Le professeur Salikou Sanogo aux membres du BN URD : « Il y a un besoin de nous organiser mieux… »

Le bureau national de l’Union pour la République et la Démocratie (URD) a tenu, les 24 et 25 avril au Crèche de Badalabougou, un atelier de réflexion et d’échanges. Lors de la cérémonie d’ouverture, le 1er vice-président, le professeur Salikou Sanogo a prêché pour l’unité et l’entente au sein de l’URD pour la continuité du combat de leur défunt président, Soumaïla Cissé.

La concertation est un chemin d’or dans une grande formation politique comme l’URD. Le professeur Salikou Sanogo l’a rappelé à l’entame de son discours lors de l’ouverture de cet atelier de réflexion et d’échanges. « Il est une constante à l’Union pour la République et la Démocratie, que toutes les directions empruntées depuis la création de notre parti, l’ont été après que nous nous soyons concertés et que nous ayons fixé un but », a indiqué le 1er vice-président du parti de la poignée de main.  Selon lui, c’est dans cet esprit que le parti décidé de la mise en place de quatre commissions de travail qui devraient réfléchir et proposer à notre instance de décision sur la situation actuelle du Mali. Ces commissions, à en croire le 1er responsable de l’URD, proposera « des pistes par rapport à la vie du parti, à son positionnement stratégique, à l’attitude à adopter par rapport aux réformes politiques et institutionnelles en cours et les actions à entreprendre pour mobiliser les ressources financières nécessaires à la prise en charge du fonctionnement du parti ».

L’URD présente à tous les combats pour le Mali depuis sa création

Dans son allocution, le professeur Salikou Sanogo a loué les qualités de son parti et des hommes qui le composent. « Il est de notoriété publique que l’URD est le parti le mieux structuré, qu’il regorge du plus grand nombre de cadres et des meilleurs, qu’il sait prendre des positions responsables et s’en tenir », a-t-il déclaré. Malgré tout, dit-il, « il y a un besoin et nous le savons, de nous organiser mieux et de rebondir en mettant à profit le nouveau contexte ».

Le professeur Salikou Sanogo a ainsi rappelé les rôles qu’a joué l’URD dans la création du FSD en 2018 et du M5-RFP en 2020.

Pour le 1er vice-président, face à l’évolution des choses, l’URD doit tracer au mieux les voies de son positionnement pour la conquête et l’exercice du pouvoir à la fin de la transition.
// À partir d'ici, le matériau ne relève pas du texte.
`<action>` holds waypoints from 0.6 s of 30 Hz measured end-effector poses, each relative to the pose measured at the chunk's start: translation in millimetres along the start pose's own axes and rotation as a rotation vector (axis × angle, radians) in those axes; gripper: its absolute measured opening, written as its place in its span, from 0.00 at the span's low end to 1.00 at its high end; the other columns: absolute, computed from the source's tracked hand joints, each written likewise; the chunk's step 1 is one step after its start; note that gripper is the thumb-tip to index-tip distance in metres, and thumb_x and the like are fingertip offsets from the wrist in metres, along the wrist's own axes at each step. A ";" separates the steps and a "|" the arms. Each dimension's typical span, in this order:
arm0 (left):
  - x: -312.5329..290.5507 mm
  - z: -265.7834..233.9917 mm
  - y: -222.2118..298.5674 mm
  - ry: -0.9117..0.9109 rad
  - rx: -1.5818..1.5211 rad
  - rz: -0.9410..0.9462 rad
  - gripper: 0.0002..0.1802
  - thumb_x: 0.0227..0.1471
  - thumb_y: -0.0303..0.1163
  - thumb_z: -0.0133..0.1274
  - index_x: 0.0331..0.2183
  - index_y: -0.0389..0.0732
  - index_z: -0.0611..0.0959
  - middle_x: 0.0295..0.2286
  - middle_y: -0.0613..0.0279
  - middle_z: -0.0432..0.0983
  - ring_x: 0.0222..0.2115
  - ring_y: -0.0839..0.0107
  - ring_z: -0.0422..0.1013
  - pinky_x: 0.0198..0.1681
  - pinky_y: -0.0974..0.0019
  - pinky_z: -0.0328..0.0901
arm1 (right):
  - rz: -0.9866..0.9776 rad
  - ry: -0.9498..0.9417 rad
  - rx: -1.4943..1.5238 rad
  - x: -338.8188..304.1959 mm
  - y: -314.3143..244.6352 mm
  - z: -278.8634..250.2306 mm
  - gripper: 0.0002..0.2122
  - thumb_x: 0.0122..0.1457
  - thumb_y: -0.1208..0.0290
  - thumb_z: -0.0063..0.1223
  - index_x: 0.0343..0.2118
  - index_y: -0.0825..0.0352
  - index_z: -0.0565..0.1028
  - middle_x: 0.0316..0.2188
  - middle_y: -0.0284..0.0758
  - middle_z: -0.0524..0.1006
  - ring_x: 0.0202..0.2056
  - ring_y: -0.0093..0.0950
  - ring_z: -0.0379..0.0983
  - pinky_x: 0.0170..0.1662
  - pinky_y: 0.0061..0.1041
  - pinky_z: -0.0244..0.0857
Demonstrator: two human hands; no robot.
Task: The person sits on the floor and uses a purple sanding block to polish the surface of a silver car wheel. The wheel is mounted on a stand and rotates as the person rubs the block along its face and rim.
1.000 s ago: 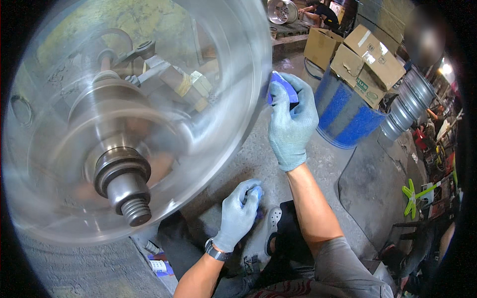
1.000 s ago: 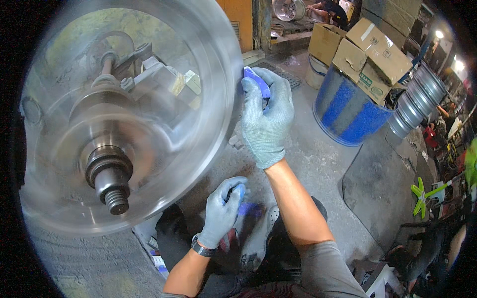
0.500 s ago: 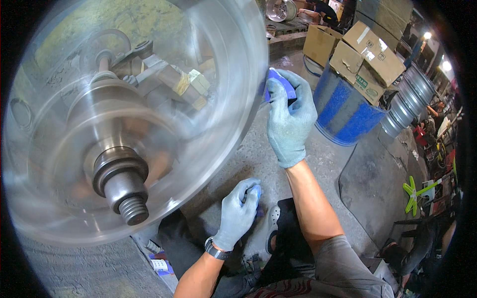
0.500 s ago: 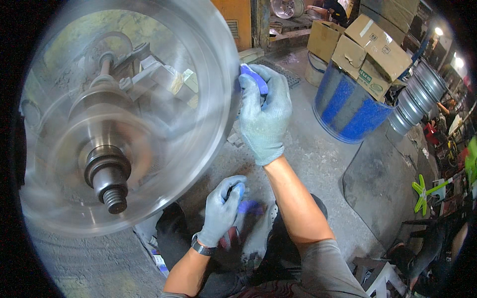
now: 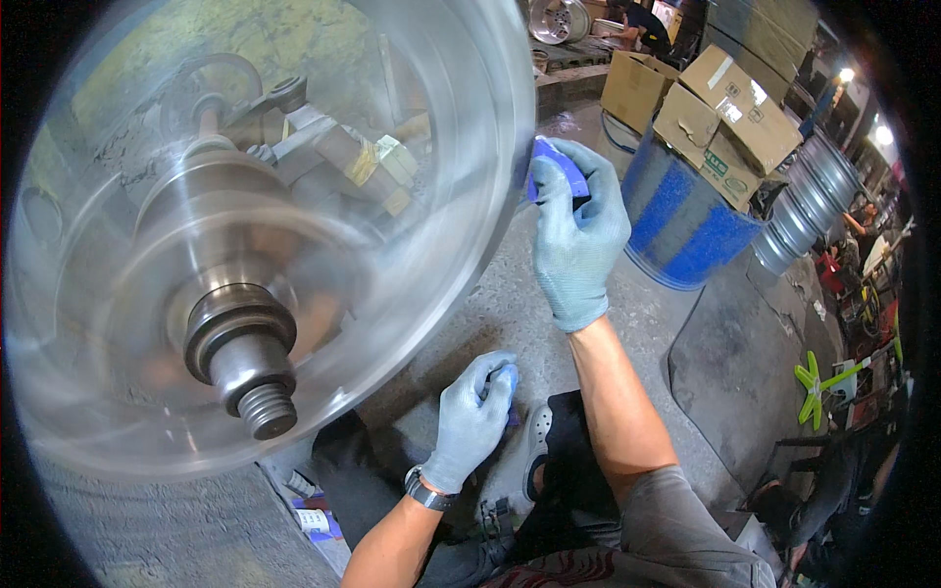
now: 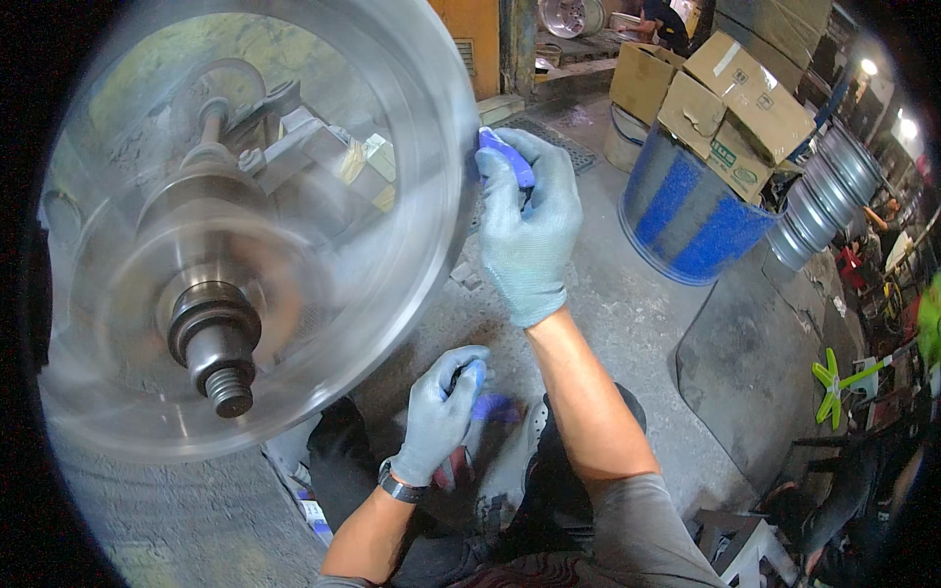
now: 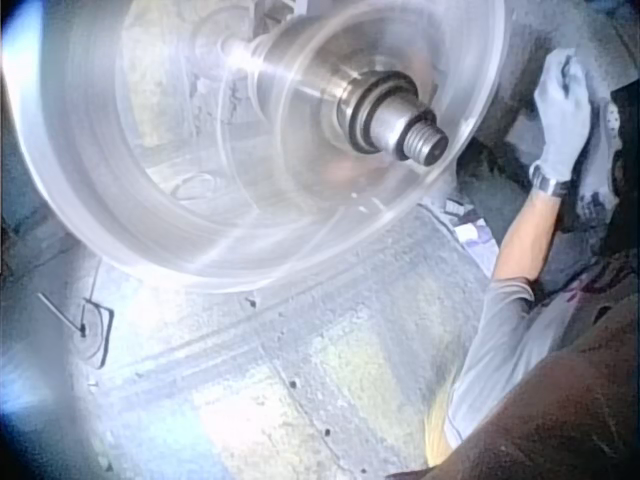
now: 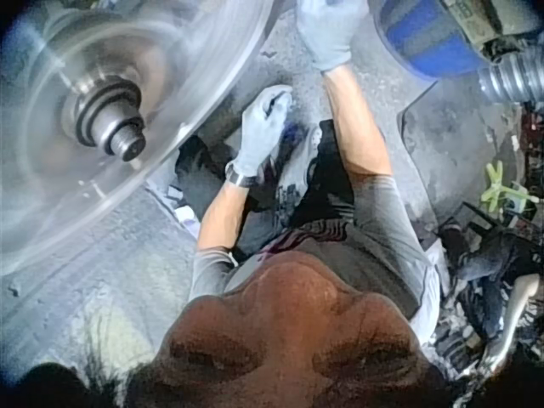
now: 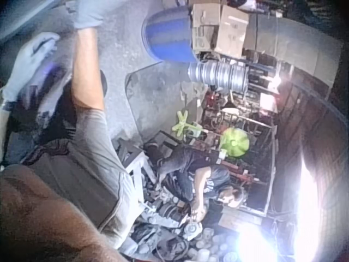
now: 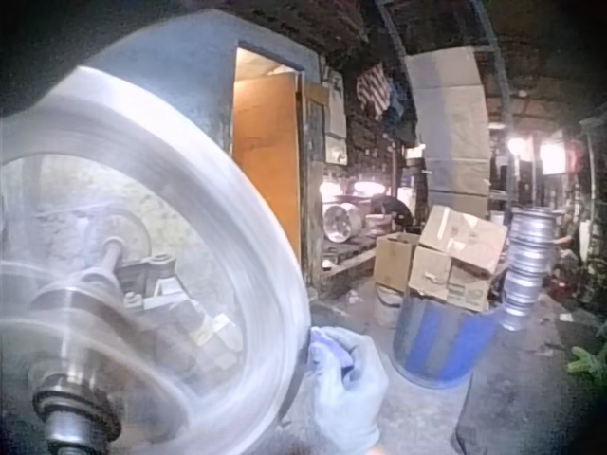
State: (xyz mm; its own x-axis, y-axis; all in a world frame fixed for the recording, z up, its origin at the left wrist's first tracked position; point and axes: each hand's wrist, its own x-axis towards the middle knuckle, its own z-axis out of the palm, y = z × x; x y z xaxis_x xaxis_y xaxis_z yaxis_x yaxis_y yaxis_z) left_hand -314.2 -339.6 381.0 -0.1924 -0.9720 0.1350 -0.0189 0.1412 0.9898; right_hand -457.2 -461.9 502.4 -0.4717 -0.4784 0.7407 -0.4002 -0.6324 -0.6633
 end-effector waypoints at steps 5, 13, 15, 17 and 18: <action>-0.5 0.5 0.4 0.005 0.003 0.004 0.14 0.68 0.30 0.55 0.50 0.33 0.84 0.35 0.57 0.84 0.32 0.77 0.76 0.39 0.68 0.73 | -0.048 0.014 -0.093 -2.1 2.0 0.0 0.10 0.64 0.75 0.64 0.47 0.67 0.83 0.42 0.38 0.82 0.42 0.31 0.80 0.48 0.30 0.73; 0.0 -2.4 3.7 0.015 0.048 0.036 0.13 0.67 0.30 0.55 0.49 0.33 0.84 0.36 0.52 0.83 0.30 0.75 0.75 0.36 0.66 0.72 | -0.043 0.049 -0.106 -8.4 -4.5 5.4 0.09 0.63 0.75 0.64 0.45 0.67 0.83 0.41 0.39 0.83 0.42 0.33 0.79 0.48 0.32 0.72; 0.1 -1.4 7.5 0.006 0.074 0.045 0.13 0.66 0.29 0.55 0.49 0.33 0.84 0.37 0.50 0.84 0.30 0.71 0.78 0.38 0.65 0.73 | -0.082 0.038 -0.145 -8.5 -3.5 2.8 0.08 0.64 0.75 0.64 0.45 0.68 0.83 0.40 0.39 0.82 0.41 0.33 0.79 0.47 0.31 0.72; 0.1 -4.0 9.5 -0.015 0.078 0.018 0.14 0.68 0.29 0.53 0.50 0.33 0.84 0.38 0.55 0.83 0.35 0.74 0.77 0.43 0.67 0.72 | -0.119 0.022 -0.180 -10.1 -4.9 3.4 0.08 0.64 0.75 0.64 0.45 0.68 0.83 0.40 0.39 0.82 0.41 0.32 0.79 0.46 0.30 0.72; -0.5 -5.1 9.4 -0.038 0.090 -0.009 0.14 0.69 0.28 0.52 0.52 0.33 0.83 0.40 0.60 0.83 0.40 0.78 0.75 0.48 0.69 0.72 | -0.099 0.040 -0.158 -11.3 -7.9 5.3 0.08 0.65 0.75 0.63 0.45 0.68 0.83 0.39 0.38 0.82 0.40 0.30 0.79 0.45 0.29 0.72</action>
La question des élections générales à venir sera tranchée lors de cet atelier selon le vice-président de l’URD. « Notre parti ira assurément aux prochaines échéances électorales pour gagner », a-t-il déclaré avant de se poser la question « Pourrions-nous le faire seul ? sinon avec qui composer et sur quelle base ? ». Pour le 1er vice-président de l’URD, il faut trouver des réponses à ces questions.

L’URD doit également se prononcer sur les réformes politiques et institutionnelles, le Plan d’action du gouvernement de la Transition, l’élaboration de la nouvelle constitution, la relecture de l’Accord pour la paix et la réconciliation issu du processus d’Alger. « En s’inscrivant maintenant dans un dialogue sur ces questions fondamentales pour le Mali, l’URD s’ouvre assurément à d’éventuels compromis mais qui ne doivent nullement être perçus comme une abdication ou un renoncement à ses principes et à ses valeurs », a déclaré le professeur Salikou Sanogo qui a ajouté : «Il faudra simplement les mettre au compte du réalisme et de notre volonté de contribuer au mieux-être des maliens en faisant prévaloir nos idées et nos propositions sur les questions essentielles concernant la vie de notre pays ».

La plaidoirie du professeur Salikou Sanogo auprès de ses camarades du BN URD

Le 1er vice-président a demandé, comme il l’a toujours fait depuis le décès de Soumaïla Cissé, l’union et l’entente au sein de l’URD au sortir de cet atelier. « Je vous exhorte à ne vous mettre d’accord que sur ce qui va de l’intérêt de notre pays, que sur ce qui s’inscrit dans la vision à nous léguée par feu Soumaila Cissé, en termes de sauvegarde de l’unité nationale, de bonne gouvernance et d’éthique dans la gestion du bien public, enfin, ne vous mettez d’accord que sur ce qui contribuera à faire de l’URD, le parti de l’espoir, le parti pour le Mali-kura », a plaidé l’ancien ministre. Pour lui, les militants et cadres de l’URD mettre en application les valeurs et principes de l’URD de depuis sa création.